## ASSIGNED TASK
Aside from the pictures, copy the listing exactly.

____________________

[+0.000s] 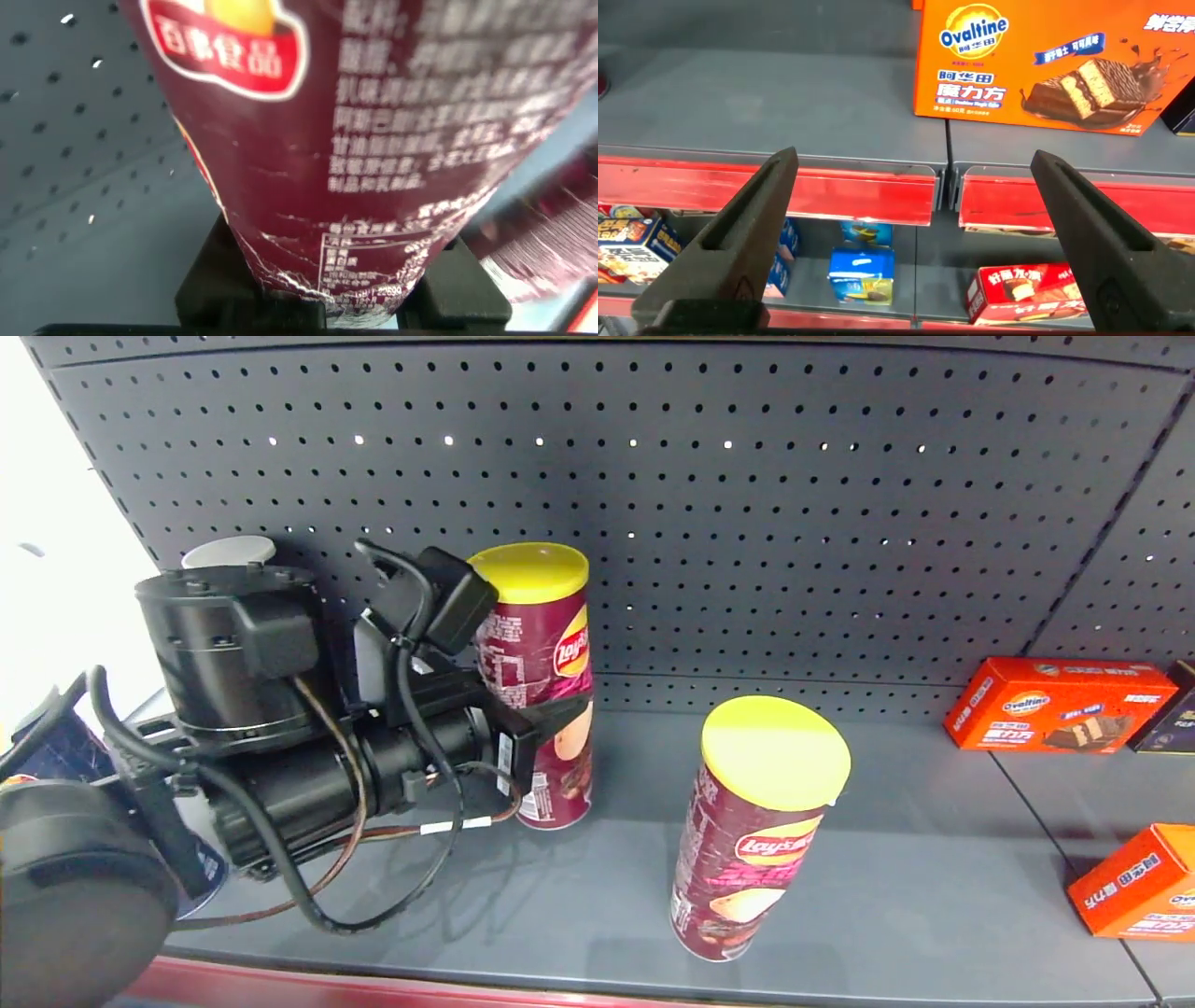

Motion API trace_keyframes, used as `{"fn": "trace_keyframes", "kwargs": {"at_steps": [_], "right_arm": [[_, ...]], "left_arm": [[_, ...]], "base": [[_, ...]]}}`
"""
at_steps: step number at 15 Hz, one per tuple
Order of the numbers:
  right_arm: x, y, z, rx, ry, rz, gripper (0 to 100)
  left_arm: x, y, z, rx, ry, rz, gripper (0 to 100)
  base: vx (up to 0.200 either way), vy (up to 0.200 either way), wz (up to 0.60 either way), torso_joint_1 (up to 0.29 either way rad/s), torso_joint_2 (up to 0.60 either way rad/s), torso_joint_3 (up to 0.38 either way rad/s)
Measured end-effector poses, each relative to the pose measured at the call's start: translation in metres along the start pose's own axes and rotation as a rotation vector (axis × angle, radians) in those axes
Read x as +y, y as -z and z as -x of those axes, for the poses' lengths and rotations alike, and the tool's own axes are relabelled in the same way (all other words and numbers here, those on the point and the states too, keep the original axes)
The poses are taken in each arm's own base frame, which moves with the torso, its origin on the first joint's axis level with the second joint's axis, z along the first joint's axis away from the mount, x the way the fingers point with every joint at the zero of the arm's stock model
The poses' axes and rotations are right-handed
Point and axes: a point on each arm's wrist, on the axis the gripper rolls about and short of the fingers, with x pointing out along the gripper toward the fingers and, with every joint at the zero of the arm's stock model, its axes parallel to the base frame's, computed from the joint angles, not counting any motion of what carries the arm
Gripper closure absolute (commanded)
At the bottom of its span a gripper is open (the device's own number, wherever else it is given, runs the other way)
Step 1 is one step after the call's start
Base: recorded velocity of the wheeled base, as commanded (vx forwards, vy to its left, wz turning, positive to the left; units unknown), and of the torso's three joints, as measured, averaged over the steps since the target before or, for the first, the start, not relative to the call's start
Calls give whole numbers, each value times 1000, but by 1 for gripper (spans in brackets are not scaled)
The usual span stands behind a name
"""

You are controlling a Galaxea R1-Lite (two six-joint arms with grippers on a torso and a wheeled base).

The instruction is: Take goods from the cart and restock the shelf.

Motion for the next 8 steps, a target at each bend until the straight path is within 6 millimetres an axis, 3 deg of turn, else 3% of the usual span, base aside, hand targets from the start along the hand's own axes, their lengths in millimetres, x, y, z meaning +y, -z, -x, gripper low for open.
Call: {"fn": "trace_keyframes", "kwargs": {"at_steps": [8], "right_arm": [[0,0,0,0,0,0,0]], "left_arm": [[7,2,-73,-67,27,-19,100]], "base": [[0,0,0,0,0,0]]}}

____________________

## RESPONSE TO THE TASK
[+0.000s] 

Motion API trace_keyframes, used as `{"fn": "trace_keyframes", "kwargs": {"at_steps": [_], "right_arm": [[_, ...]], "left_arm": [[_, ...]], "base": [[_, ...]]}}`
"""
at_steps: step number at 15 Hz, one per tuple
Order of the numbers:
  right_arm: x, y, z, rx, ry, rz, gripper (0 to 100)
  left_arm: x, y, z, rx, ry, rz, gripper (0 to 100)
  base: vx (up to 0.200 either way), vy (up to 0.200 either way), wz (up to 0.60 either way), torso_joint_1 (up to 0.29 either way rad/s), torso_joint_2 (up to 0.60 either way rad/s), torso_joint_3 (up to 0.38 either way rad/s)
Measured end-effector poses, each relative to the pose measured at the call's start: translation in metres along the start pose's own axes and rotation as a rotation vector (axis × angle, radians) in those axes
Read x as +y, y as -z and z as -x of those axes, for the poses' lengths and rotations alike, and the tool's own axes are relabelled in the same way (all other words and numbers here, those on the point and the states too, keep the original axes)
The poses are taken in each arm's own base frame, which moves with the torso, its origin on the first joint's axis level with the second joint's axis, z along the first joint's axis away from the mount, x the way the fingers point with every joint at the zero of the arm's stock model
The poses' axes and rotations are right-handed
Point and axes: a point on each arm's wrist, on the axis the gripper rolls about and short of the fingers, with x pointing out along the gripper toward the fingers and, with every joint at the zero of the arm's stock model, its axes parallel to the base frame's, computed from the joint angles, not counting any motion of what carries the arm
Gripper closure absolute (commanded)
At the bottom of its span a gripper is open (the device's own number, wherever else it is given, runs the other way)
Step 1 is one step after the call's start
Base: recorded velocity of the wheeled base, as commanded (vx forwards, vy to its left, wz turning, positive to the left; units unknown), and of the torso's three joints, as measured, averaged over the steps since the target before or, for the first, the start, not relative to the call's start
Calls give whole numbers, each value times 1000, but by 1 for gripper (spans in brackets are not scaled)
The usual span stands behind a name
"""

You are controlling a Galaxea R1-Lite (two six-joint arms with grippers on a torso and a wheeled base).

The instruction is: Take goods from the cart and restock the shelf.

Motion for the next 8 steps, a target at each bend until the straight path is within 6 millimetres an axis, 3 deg of turn, else 3% of the usual span, base aside, hand targets from the start along the hand's own axes, their lengths in millimetres, x, y, z meaning +y, -z, -x, gripper low for open.
Call: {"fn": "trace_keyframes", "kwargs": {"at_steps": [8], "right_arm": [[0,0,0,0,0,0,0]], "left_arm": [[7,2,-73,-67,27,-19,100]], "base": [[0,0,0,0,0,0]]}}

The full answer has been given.